线粒体功能异常是老年痴呆症（AD）的早期和显著特征之一，但是其中的机制仍不清楚。线粒体的分裂和融合对其功能至关重要。我们最近的研究发现线粒体分裂和融合异常导致AD中线粒体和突触功能异常。早老素蛋白（Presenilins, PS）突变可导致早发家族性AD（FAD）。前期结果显示敲除PS1会导致线粒体的形态、分布和运动显著改变，表达野生型PS1可逆转此异常，而表达FAD相关的突变PS1却无法逆转PS1敲除引起的缺陷。此结果提示与FAD相关的PS1突变可导致线粒体动态平衡的异常。我们还发现1）PS1与调控线粒体分裂和分布的关键蛋白DLP1蛋白相互作用。2）在AD病人和AD模型中，DLP1的磷酸化水平显著改变。在此基础上我们将利用细胞和动物模型深入研究FAD相关突变PS1对线粒体动态平衡和功能的影响，阐明突变PS1通过线粒体异常引发AD的分子机制，寻找潜在治疗AD的药物靶点。

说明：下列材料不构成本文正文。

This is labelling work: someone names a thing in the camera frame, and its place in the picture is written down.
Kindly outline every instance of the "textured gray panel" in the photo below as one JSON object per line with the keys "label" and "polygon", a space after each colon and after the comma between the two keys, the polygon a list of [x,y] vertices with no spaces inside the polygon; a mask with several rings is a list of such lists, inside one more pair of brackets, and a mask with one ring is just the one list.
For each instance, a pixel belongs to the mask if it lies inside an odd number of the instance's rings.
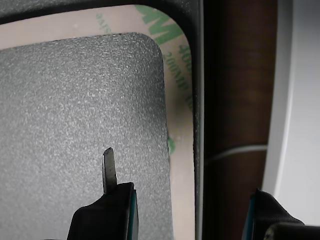
{"label": "textured gray panel", "polygon": [[137,189],[139,239],[172,239],[163,62],[145,35],[0,51],[0,239],[66,239],[77,208],[118,182]]}

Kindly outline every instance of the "wooden panel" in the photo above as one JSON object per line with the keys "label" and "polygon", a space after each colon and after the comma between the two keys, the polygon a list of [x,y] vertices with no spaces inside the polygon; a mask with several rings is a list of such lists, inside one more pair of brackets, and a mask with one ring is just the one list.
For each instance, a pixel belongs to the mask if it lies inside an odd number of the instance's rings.
{"label": "wooden panel", "polygon": [[209,157],[268,141],[277,1],[219,0],[205,6],[204,143]]}
{"label": "wooden panel", "polygon": [[265,159],[265,151],[240,153],[205,168],[202,239],[241,239],[250,195],[262,186]]}

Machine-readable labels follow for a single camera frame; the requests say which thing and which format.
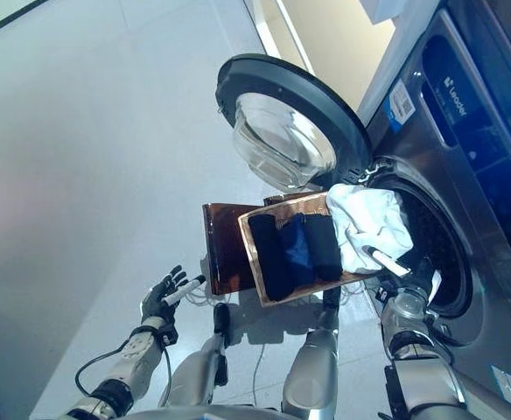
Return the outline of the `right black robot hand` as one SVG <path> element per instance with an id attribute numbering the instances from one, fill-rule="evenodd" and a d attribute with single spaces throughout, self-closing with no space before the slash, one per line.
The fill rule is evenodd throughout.
<path id="1" fill-rule="evenodd" d="M 397 277 L 402 287 L 418 288 L 423 291 L 427 296 L 427 305 L 430 305 L 434 300 L 442 283 L 442 277 L 439 271 L 434 268 L 428 256 L 420 257 L 415 260 L 411 267 L 408 267 L 373 246 L 363 246 L 362 250 L 372 260 Z"/>

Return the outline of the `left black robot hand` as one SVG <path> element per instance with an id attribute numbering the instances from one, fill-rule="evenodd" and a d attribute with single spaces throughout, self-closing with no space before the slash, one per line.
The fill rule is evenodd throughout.
<path id="1" fill-rule="evenodd" d="M 180 301 L 205 282 L 204 275 L 188 279 L 182 266 L 175 266 L 149 289 L 140 304 L 141 321 L 144 323 L 148 319 L 158 318 L 170 322 Z"/>

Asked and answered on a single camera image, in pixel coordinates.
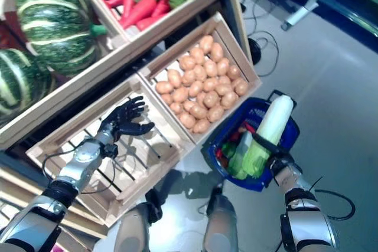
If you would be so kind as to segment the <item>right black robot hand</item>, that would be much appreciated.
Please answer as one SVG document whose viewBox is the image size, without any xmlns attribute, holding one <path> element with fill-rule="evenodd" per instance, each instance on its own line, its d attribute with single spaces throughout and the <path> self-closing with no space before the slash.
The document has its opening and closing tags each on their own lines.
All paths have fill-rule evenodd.
<svg viewBox="0 0 378 252">
<path fill-rule="evenodd" d="M 283 170 L 286 166 L 294 164 L 295 161 L 290 153 L 288 152 L 278 152 L 270 156 L 267 161 L 267 167 L 269 168 L 271 174 L 276 176 Z"/>
</svg>

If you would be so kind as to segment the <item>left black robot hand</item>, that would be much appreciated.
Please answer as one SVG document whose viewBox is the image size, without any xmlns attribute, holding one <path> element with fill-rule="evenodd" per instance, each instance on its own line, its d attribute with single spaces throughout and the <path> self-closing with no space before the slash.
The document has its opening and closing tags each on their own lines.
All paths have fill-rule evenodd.
<svg viewBox="0 0 378 252">
<path fill-rule="evenodd" d="M 141 117 L 145 102 L 143 96 L 137 96 L 116 107 L 100 124 L 99 131 L 106 132 L 117 142 L 122 135 L 141 136 L 155 126 L 154 122 L 139 124 L 133 119 Z"/>
</svg>

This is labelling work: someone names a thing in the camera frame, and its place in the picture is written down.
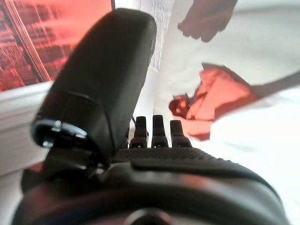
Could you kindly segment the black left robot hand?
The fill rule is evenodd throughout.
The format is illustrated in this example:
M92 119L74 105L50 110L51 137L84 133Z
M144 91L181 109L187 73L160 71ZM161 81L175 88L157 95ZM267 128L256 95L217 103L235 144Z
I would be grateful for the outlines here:
M47 148L23 171L14 225L286 225L276 191L255 172L193 148L181 123L128 130L155 48L145 12L120 8L77 45L31 127Z

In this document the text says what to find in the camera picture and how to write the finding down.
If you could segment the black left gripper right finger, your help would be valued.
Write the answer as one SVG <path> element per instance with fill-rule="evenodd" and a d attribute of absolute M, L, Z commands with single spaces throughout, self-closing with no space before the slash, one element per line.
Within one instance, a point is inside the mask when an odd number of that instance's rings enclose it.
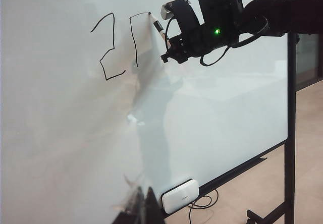
<path fill-rule="evenodd" d="M 145 223 L 146 224 L 163 224 L 164 218 L 159 208 L 156 196 L 152 187 L 148 188 L 145 199 Z"/>

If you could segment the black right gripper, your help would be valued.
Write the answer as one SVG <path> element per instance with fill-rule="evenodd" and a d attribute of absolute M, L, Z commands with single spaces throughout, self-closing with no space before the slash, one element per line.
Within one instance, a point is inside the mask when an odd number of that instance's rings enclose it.
<path fill-rule="evenodd" d="M 239 40 L 239 33 L 234 27 L 228 25 L 207 25 L 206 23 L 195 27 L 189 32 L 183 32 L 172 38 L 166 38 L 166 48 L 182 48 L 188 57 L 200 57 L 220 47 L 231 45 Z M 164 63 L 169 58 L 182 64 L 188 61 L 184 53 L 168 50 L 160 56 Z"/>

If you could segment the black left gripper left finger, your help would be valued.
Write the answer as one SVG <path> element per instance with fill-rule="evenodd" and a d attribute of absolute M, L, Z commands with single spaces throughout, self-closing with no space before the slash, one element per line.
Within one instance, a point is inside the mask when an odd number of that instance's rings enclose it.
<path fill-rule="evenodd" d="M 118 211 L 118 215 L 112 223 L 145 223 L 145 196 L 138 180 L 131 181 L 124 175 L 125 182 L 129 190 L 125 199 L 113 208 Z"/>

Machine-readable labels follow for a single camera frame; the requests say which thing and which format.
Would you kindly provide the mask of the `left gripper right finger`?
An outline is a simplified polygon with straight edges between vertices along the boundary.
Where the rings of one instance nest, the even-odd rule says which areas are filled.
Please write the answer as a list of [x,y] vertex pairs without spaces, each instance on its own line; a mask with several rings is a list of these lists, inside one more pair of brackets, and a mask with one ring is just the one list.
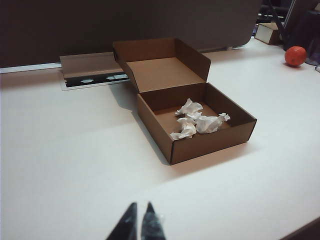
[[151,202],[148,202],[141,226],[141,240],[165,240],[165,233]]

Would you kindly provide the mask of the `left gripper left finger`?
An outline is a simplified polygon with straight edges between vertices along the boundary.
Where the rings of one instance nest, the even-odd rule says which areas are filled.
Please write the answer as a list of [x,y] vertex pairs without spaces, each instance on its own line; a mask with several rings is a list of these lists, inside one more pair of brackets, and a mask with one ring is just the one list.
[[136,240],[137,239],[137,203],[133,202],[124,212],[107,240]]

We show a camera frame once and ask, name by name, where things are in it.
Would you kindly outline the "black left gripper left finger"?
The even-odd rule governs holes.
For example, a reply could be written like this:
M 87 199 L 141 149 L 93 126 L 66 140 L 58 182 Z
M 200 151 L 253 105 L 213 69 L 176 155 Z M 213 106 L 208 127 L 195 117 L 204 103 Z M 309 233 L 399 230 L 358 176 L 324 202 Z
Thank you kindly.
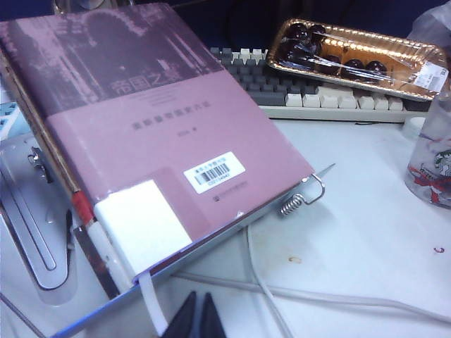
M 190 292 L 184 300 L 182 306 L 173 316 L 165 332 L 161 335 L 162 338 L 179 338 L 190 336 L 193 327 L 196 302 L 197 293 Z

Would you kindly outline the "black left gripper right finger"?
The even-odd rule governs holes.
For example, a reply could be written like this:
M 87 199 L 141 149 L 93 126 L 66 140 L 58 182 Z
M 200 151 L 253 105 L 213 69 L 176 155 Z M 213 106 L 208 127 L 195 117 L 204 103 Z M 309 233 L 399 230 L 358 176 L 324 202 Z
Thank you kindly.
M 226 338 L 220 316 L 211 293 L 207 292 L 202 305 L 202 313 L 199 324 L 199 337 L 201 338 Z

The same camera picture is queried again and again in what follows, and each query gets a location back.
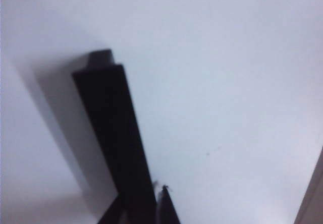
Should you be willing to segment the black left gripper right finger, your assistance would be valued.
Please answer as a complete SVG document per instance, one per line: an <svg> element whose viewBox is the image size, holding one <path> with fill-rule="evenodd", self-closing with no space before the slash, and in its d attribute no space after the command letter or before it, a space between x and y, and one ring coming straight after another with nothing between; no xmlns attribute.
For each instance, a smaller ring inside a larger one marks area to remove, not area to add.
<svg viewBox="0 0 323 224"><path fill-rule="evenodd" d="M157 203L158 224L180 224L179 217L171 200L168 187L163 185L158 195Z"/></svg>

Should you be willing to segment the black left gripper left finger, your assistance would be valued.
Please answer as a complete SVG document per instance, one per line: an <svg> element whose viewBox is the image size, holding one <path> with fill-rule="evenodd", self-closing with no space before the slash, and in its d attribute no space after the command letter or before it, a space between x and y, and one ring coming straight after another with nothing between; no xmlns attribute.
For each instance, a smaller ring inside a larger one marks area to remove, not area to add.
<svg viewBox="0 0 323 224"><path fill-rule="evenodd" d="M122 198L120 195L117 195L115 200L98 221L98 224L118 224L120 223L124 212L125 207Z"/></svg>

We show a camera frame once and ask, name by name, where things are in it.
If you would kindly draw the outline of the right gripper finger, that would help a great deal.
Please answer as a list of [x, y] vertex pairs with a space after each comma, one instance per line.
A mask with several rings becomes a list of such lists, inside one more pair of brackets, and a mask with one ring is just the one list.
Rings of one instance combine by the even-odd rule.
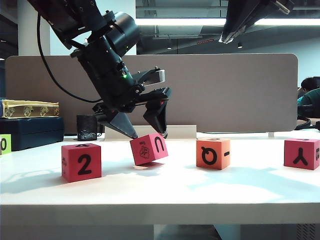
[[245, 33], [256, 21], [267, 16], [267, 7], [269, 0], [239, 0], [239, 18], [236, 37]]
[[225, 24], [219, 42], [232, 42], [233, 39], [237, 36], [240, 7], [241, 3], [239, 0], [228, 1]]

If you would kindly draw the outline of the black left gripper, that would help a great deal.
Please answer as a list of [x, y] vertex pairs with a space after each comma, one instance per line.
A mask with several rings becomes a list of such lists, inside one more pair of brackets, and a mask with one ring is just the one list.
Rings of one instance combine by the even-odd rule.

阿尔兹海默病（AD）是世界范围内流行最为广泛的神经退行性疾病，线粒体障碍是其重要的病理特征，而PS1突变是导致此疾病的基因之一。PS1与线粒体的功能的关系以及在AD发病中的作用仍未有明确的报道。本课题旨在阐明PS1对线粒体的影响极其具体机制。通过本课题的研究，我们发现1）PS1定位于线粒体基质中，其与线粒体内膜的多个蛋白具有相互作用，并参与线粒体功能的调控，在维持线粒体内膜和嵴的形态稳定发挥重要作用。如果PS1异常，线粒体功能也将受损，进而影响细胞功能-包括mtDNA损伤修复、细胞生长、凋亡。对于PS1功能的深入研究将为我们进一步理解阐明AD的发病机制具有重要意义，同时为治疗AD提供新的治疗靶点。2）同时我们还发现调控线粒体动态平衡的蛋白Drp1能通过影响微管蛋白的乙酰化调控微管的稳定性，从而影响神经元的生长发育。这对于我们深入理解Drp1蛋白的功能提供了新的方向。并且Drp1在AD等神经退行性疾病中也有改变，也是潜在的药物靶点，深入理解Drp1的生物学功能对于研究开发临床药物具有重要意义。